August 15, 2019

Comments Needed on Proposed Composting Regulations

The Massachusetts Department of Agricultural Resources (MDAR) has proposed composting regulations that, if adopted as written, would be detrimental to the sustainability of farms that rely on their composting operations for revenue or soil building/fertility as well as adaptation to climate change. Details about the proposed changes are here

Our overall concerns with the proposed regulations are that they are open to interpretation, portions are difficult for farmers to meet, and they use language that is directly from the commercial composting regulations, some of which may be inappropriate for on-farm operations.

Public hearings have already been conducted and the public comment period has been extended to September 3, and the more comments that are submitted the greater imperative MDAR will have to make changes.

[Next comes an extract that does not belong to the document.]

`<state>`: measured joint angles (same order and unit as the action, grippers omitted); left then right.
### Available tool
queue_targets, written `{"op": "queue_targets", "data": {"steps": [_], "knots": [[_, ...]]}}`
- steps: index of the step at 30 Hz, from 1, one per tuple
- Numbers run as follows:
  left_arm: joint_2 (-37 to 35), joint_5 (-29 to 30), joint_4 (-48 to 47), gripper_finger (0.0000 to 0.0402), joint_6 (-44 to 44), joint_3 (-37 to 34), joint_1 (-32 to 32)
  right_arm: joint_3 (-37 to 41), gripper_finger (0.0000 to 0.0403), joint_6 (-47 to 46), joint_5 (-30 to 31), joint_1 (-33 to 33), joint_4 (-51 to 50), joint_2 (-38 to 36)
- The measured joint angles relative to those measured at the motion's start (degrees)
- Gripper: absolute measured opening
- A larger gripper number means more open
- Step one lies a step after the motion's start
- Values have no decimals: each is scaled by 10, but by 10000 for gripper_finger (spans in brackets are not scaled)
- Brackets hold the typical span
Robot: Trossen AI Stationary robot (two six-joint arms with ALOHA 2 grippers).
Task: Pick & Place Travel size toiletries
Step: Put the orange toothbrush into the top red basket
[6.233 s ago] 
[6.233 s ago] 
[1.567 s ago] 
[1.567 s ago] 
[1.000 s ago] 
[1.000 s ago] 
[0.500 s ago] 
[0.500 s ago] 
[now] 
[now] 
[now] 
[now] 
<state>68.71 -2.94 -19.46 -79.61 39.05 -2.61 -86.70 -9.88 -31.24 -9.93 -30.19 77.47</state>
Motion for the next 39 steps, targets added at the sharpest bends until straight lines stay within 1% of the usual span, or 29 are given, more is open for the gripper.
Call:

The Collaborative invites you to use all or part of two documents we have prepared: a comment letter and detailed comments, in creating your own responses. And please feel free to pass this along to your networks.

Adding information about your organization or business and/or brief background statement on why this is important to you will make for a more effective comment verses a simple cut and paste. We know this is a busy time of year though. If cutting and pasting to your letterhead is what you have time to do, please feel free do that.

Comments should be submitted to or by mail to Dorothy Du, 251 Causeway Street, 5th Floor, Boston, MA 02114-2151.

If you are not in a position to send in your own comments we invite you to sign on to the Collaborative’s submission. While that will not create the same imperative for MDAR as sending your own letter it is still meaningful. We have provided a quick and simple way to sign on to ours. Please sign on by completing this form.

There are many things that concern us about these proposed regulations. The top 5, in no particular order, are:

  1. Using “Public Nuisance,” language in the regulations. Legally, public nuisance is only defined by a board of health. As such this language should not be used by MDAR. Doing so invites misinterpretation by lay people, opens the door to litigation, and suggests local board of health involvement in ag composting.
  2. Requiring a farm to have been operating for 2 years before applying for a permit. There is no public safety reason for this regulation. This puts beginning farmers, especially perhaps organic farmers, at a serious disadvantage, as well as established farmers who may be reclaiming old farmland that has not been farmed for a while and may have the greatest need of organic material.
  3. Requiring a “Site Plan Map” in the application. Site plan maps in public regulation most often mean a plan (as required in commercial construction) that entail the use of a civil engineer, land surveyor, possibly an environmental impact assessment, etc. This is likely to be an excessive burden on farmers which is not currently contained in regulation.
  4. Using “unacceptable odors” in the regulations. The term “unacceptable” is subjective. Composting, as with other agricultural operations will often generate odors. Using the term “unacceptable” subjects farmers to litigation based on personal interpretation.
  5. Stating that “The Agricultural Composting Operation must not limit the Applicant or Owner’s ability to maintain the Agricultural Unit as an commercial agricultural entity.” The use of “limit” is too vague and highly subjective. This places farmers in an untenable position of having others, potentially those with no farming experience in deciding how they must operate the farm.